Accessing psychological support is also difficult. Of the 120 Syrian refugees AOAV surveyed across Lebanon, 96 (86%) of those who answered, said that they had not been offered psychological support. Also, 87% (112) of those that answered reported being unable to access psychological support. There are many reasons why these answers may have been given; some, for instance, may be unaware of where support can be accessed. Yet, among those refugees AOAV spoke to in Lebanon, the lack of psychological support appeared to be a key complaint. 

An additional key area in which all Syrian refugees seemed to lack access was dental care; with few prioritising such treatment. This gap was identified as key by Endless Medical Advantage.[vii] They said that almost all the patients they see need dental care. 


While much has been done to ensure access to primary healthcare in Ukraine, Syria and host communities, many of those injured by explosive weapons will have complex health needs.
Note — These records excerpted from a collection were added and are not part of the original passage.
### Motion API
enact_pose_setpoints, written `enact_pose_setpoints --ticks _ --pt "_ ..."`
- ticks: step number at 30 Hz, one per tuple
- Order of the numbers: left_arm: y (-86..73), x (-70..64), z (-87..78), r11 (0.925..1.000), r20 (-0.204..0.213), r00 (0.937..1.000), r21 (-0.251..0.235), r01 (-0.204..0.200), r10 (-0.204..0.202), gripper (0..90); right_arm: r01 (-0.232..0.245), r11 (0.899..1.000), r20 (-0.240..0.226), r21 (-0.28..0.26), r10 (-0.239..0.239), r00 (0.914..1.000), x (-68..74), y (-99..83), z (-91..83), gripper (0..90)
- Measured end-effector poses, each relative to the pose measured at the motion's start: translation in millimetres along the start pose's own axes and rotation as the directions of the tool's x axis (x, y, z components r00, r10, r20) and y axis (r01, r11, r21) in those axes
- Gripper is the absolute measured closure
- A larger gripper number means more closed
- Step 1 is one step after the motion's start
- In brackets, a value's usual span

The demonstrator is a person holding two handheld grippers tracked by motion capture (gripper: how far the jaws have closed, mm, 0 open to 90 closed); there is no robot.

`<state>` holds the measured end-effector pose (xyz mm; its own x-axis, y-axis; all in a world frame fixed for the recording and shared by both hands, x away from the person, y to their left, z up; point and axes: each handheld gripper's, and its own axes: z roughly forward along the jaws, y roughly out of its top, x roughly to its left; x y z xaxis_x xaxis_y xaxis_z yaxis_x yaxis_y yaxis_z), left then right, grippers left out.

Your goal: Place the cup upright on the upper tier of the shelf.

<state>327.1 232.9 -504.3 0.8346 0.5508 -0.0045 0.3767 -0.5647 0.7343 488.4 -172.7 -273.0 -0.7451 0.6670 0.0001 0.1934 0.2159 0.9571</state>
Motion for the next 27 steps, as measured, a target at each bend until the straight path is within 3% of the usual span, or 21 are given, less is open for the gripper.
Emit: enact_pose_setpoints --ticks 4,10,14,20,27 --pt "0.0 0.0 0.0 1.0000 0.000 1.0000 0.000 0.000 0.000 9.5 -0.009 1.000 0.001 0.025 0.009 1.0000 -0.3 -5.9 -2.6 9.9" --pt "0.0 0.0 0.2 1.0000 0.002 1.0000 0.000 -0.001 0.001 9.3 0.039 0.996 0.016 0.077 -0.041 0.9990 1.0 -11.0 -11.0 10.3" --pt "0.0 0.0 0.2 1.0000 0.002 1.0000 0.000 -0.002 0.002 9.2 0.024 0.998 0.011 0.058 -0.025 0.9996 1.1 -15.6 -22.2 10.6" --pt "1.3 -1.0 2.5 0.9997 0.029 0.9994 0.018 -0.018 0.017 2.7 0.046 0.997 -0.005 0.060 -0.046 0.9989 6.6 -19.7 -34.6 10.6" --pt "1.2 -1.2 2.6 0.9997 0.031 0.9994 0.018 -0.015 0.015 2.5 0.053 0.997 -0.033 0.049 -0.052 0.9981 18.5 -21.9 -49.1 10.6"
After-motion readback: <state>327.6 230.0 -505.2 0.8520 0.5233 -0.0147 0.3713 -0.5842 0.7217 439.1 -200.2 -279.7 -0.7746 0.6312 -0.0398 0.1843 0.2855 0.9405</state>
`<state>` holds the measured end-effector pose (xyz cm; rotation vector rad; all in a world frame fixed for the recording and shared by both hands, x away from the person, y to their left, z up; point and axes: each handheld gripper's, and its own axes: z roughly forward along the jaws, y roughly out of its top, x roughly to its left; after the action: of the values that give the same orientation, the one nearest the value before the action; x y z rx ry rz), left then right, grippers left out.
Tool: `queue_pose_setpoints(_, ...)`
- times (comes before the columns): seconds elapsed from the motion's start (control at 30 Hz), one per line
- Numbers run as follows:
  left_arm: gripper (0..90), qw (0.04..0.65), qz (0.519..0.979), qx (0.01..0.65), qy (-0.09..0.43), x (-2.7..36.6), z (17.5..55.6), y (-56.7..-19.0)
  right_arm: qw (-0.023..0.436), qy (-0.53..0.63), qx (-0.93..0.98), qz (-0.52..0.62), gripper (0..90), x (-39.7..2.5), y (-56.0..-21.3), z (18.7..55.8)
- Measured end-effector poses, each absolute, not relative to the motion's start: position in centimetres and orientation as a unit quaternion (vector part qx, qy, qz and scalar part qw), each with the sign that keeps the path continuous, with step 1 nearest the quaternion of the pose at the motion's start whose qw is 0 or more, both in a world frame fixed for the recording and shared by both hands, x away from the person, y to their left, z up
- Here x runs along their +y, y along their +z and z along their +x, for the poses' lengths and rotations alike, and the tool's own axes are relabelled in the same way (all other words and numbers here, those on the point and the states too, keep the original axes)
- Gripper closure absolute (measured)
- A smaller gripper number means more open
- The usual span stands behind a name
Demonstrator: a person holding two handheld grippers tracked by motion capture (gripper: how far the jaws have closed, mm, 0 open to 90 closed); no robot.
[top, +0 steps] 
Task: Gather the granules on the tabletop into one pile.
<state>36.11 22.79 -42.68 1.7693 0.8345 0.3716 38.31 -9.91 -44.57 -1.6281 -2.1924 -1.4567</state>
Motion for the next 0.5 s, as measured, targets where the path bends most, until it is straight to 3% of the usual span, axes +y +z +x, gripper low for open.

Such needs require specialist care, but often access to specialist services is unavailable. There are many reasons for this, including damage to healthcare and loss of medical personnel, but these also involve complex issues around access to transport and treatment costs.

[i] Right to Protection, ‘Humanitarian access in eastern Ukraine: an overview’, 2019.

[ii] Protection Cluster Ukraine, ‘Mine Action in Ukraine’, March 2019.

[iii] World Bank Group, 2020, ‘The Mobility of Displaced Syrians: An Economic and Social Analysis’, International Bank for Reconstruction and Development / The World Bank. Available to download:; and Kherallah, et al. 2012, ‘Health care in Syria before and during the crisis’, Avicenna Journal of Medicine, Jul-Sep 2012, Vol 2, Issue 3.

[iv] Interview with ICRC representative in Lebanon, February 3rd 2020.

[v] Interview with Dr Feras Alghadban and Asma Patel, Endless Medical Advantage, February 3rd 2020.

[vi] Interview with Dr Feras Alghadban and Asma Patel, Endless Medical Advantage, February 3rd 2020.

[vii] Interview with Dr Feras Alghadban and Asma Patel, Endless Medical Advantage, February 3rd 2020.